In the material below, find the line that contains "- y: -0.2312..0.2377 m" and the line that contains "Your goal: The", then write out exactly those two lines and everything between them.
===== LISTED RECORDS =====
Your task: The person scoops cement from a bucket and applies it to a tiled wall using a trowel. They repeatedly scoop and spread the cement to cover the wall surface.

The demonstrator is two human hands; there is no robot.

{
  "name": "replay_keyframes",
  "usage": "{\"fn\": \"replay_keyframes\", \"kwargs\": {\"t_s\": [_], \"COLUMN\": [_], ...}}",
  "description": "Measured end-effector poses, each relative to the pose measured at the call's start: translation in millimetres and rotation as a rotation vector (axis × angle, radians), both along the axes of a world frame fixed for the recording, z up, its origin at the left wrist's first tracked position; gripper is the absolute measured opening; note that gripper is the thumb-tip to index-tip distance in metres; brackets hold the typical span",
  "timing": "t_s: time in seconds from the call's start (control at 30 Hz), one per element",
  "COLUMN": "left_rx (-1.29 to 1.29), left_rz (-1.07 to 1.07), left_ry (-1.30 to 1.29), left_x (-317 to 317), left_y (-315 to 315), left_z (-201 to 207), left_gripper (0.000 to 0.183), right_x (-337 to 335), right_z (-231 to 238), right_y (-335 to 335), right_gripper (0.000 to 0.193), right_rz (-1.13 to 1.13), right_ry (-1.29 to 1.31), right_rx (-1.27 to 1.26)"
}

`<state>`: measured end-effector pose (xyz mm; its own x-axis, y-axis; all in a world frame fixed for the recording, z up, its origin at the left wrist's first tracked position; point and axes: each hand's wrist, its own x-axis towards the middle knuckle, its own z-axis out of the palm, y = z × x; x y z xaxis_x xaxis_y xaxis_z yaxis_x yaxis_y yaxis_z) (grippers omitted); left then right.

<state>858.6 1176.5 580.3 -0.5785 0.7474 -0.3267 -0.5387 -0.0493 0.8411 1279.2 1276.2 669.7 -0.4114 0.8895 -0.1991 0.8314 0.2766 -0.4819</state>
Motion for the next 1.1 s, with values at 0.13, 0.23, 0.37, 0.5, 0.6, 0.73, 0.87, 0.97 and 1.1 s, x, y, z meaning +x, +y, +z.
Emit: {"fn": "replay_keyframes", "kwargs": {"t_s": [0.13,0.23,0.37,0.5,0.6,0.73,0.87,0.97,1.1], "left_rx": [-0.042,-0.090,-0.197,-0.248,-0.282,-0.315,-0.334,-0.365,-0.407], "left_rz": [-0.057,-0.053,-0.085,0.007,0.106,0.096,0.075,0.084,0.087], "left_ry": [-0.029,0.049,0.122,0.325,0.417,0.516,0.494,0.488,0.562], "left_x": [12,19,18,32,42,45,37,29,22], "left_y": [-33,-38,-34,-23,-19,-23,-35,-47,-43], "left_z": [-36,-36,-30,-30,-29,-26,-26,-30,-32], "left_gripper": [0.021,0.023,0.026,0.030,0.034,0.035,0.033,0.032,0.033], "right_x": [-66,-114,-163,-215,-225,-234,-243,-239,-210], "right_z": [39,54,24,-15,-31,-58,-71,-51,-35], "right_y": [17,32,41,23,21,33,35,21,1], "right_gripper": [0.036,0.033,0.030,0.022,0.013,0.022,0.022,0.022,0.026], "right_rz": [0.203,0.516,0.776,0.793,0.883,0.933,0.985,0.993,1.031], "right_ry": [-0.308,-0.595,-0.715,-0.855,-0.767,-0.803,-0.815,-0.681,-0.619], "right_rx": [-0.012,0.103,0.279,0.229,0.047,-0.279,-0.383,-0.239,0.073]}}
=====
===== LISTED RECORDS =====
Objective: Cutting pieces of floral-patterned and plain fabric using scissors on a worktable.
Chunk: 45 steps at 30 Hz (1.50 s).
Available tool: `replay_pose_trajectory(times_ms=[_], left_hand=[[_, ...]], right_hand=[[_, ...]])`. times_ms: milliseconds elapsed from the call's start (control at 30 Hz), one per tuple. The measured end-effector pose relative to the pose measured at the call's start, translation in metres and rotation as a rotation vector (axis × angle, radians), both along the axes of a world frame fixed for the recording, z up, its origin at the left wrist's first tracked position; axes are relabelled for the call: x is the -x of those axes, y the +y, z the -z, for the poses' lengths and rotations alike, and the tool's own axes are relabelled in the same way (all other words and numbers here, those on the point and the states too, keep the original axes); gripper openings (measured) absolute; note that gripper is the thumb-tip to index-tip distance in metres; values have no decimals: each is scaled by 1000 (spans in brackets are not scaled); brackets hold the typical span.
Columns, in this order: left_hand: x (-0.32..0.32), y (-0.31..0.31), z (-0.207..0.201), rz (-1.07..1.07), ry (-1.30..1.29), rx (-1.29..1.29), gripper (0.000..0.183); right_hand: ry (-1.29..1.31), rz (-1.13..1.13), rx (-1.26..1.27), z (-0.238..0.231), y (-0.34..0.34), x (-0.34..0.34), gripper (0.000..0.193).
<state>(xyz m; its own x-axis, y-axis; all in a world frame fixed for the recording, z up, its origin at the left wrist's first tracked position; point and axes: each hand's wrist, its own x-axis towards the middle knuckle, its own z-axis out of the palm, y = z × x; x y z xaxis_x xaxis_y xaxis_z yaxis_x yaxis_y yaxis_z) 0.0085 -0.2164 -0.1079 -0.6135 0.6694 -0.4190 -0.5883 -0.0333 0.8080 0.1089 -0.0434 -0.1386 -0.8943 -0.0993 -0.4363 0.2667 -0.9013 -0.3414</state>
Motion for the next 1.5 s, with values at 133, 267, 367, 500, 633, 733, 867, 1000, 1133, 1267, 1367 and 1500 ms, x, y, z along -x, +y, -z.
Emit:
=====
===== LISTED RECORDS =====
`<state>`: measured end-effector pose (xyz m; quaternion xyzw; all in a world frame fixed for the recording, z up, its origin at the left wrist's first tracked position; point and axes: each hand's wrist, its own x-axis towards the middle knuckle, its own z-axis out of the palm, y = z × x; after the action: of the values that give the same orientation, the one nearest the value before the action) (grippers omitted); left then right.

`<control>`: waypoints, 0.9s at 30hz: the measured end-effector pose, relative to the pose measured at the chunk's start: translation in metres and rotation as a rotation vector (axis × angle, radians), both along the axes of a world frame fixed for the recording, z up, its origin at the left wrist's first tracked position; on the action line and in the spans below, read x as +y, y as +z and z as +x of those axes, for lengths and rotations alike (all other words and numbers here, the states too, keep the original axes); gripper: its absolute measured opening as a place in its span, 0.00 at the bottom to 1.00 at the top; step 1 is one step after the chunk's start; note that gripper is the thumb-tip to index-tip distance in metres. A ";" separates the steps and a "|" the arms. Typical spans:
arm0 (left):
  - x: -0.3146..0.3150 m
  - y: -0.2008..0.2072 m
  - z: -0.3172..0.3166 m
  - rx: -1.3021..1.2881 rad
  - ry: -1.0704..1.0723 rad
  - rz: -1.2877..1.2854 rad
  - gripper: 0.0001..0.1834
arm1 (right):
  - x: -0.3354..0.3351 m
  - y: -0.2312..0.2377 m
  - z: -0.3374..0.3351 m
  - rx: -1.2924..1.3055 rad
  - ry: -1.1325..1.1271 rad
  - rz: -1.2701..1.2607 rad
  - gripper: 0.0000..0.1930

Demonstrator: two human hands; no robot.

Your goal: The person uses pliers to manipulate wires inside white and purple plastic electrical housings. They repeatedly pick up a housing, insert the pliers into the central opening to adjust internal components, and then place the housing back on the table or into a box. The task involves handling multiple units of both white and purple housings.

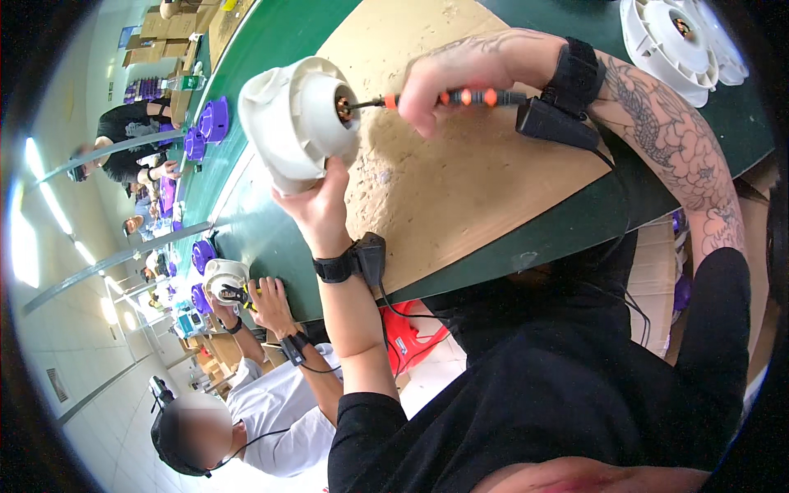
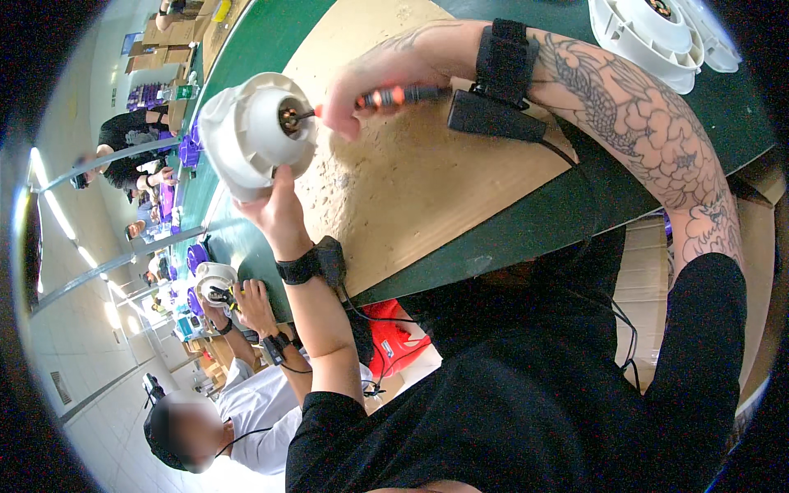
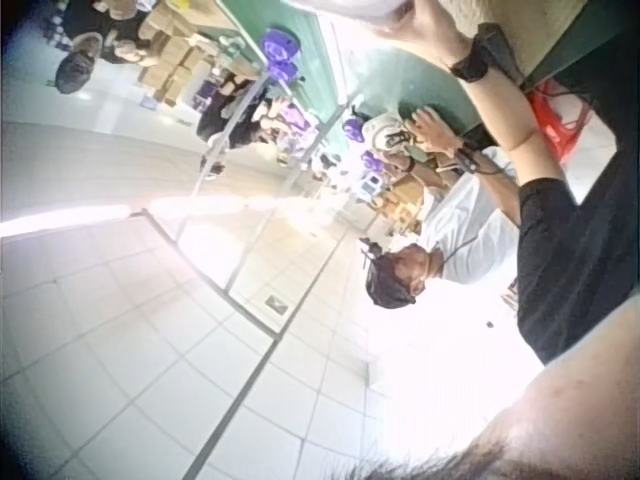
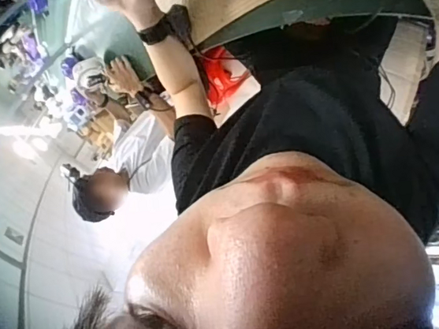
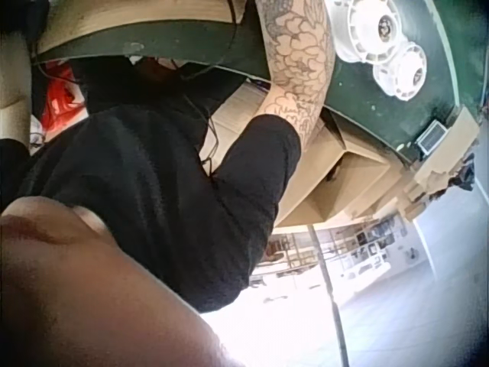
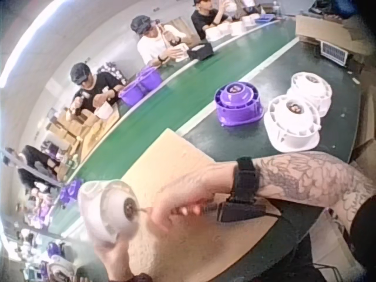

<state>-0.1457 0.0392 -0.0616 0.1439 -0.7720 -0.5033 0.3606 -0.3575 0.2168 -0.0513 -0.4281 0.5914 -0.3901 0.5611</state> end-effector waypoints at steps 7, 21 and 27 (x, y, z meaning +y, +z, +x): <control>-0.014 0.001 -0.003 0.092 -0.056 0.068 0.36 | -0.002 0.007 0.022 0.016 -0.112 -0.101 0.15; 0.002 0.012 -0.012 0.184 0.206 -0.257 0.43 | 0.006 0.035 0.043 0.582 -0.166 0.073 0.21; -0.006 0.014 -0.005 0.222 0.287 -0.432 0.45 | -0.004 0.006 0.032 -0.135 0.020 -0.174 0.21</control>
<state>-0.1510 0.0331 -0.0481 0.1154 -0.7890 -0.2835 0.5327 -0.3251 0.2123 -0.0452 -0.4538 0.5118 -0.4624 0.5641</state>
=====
— RESPONSE TO THIS TASK —
  - y: -0.2312..0.2377 m
  - z: -0.3374..0.3351 m
  - rx: -1.2924..1.3055 rad
  - ry: -1.1325..1.1271 rad
  - rz: -1.2701..1.2607 rad
  - gripper: 0.0000..0.1930

Demonstrator: two human hands; no robot.

Your goal: The person uses pliers to manipulate wires inside white and purple plastic electrical housings. They repeatedly pick up a housing, insert the pliers into the central opening to adjust internal components, and then place the housing back on the table or into a box. The task involves handling multiple units of both white and purple housings.

No further answer will be given.